What you will do
Write the listing below out again exactly, though only as far as the line with "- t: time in", which is included.

Start of Supplied data

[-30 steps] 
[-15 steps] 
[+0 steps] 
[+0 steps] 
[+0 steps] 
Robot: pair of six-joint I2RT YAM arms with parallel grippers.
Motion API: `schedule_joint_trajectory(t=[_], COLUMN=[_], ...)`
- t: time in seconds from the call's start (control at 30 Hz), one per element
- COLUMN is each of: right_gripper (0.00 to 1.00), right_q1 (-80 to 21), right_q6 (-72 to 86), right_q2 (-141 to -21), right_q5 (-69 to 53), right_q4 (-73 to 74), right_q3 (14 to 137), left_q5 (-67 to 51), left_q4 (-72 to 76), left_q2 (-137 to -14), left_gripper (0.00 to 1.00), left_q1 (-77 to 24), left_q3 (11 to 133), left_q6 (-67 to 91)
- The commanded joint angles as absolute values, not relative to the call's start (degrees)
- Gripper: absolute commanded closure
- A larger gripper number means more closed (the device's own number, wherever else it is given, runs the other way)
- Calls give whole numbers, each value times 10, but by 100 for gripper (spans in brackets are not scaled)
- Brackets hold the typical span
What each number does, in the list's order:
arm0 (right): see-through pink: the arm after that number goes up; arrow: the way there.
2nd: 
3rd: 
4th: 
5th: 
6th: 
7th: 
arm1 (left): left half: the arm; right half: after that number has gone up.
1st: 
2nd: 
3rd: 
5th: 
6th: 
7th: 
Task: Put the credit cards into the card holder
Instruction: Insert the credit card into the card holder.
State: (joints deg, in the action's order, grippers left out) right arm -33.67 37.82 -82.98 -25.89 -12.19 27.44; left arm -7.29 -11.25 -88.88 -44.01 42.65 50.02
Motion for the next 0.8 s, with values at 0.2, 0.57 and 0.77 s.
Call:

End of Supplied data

Solution to this problem
[-30 steps] 
[-15 steps] 
[+0 steps] 
[+0 steps] 
[+0 steps] 
Robot: pair of six-joint I2RT YAM arms with parallel grippers.
Motion API: `schedule_joint_trajectory(t=[_], COLUMN=[_], ...)`
- t: time in seconds from the call's start (control at 30 Hz), one per element

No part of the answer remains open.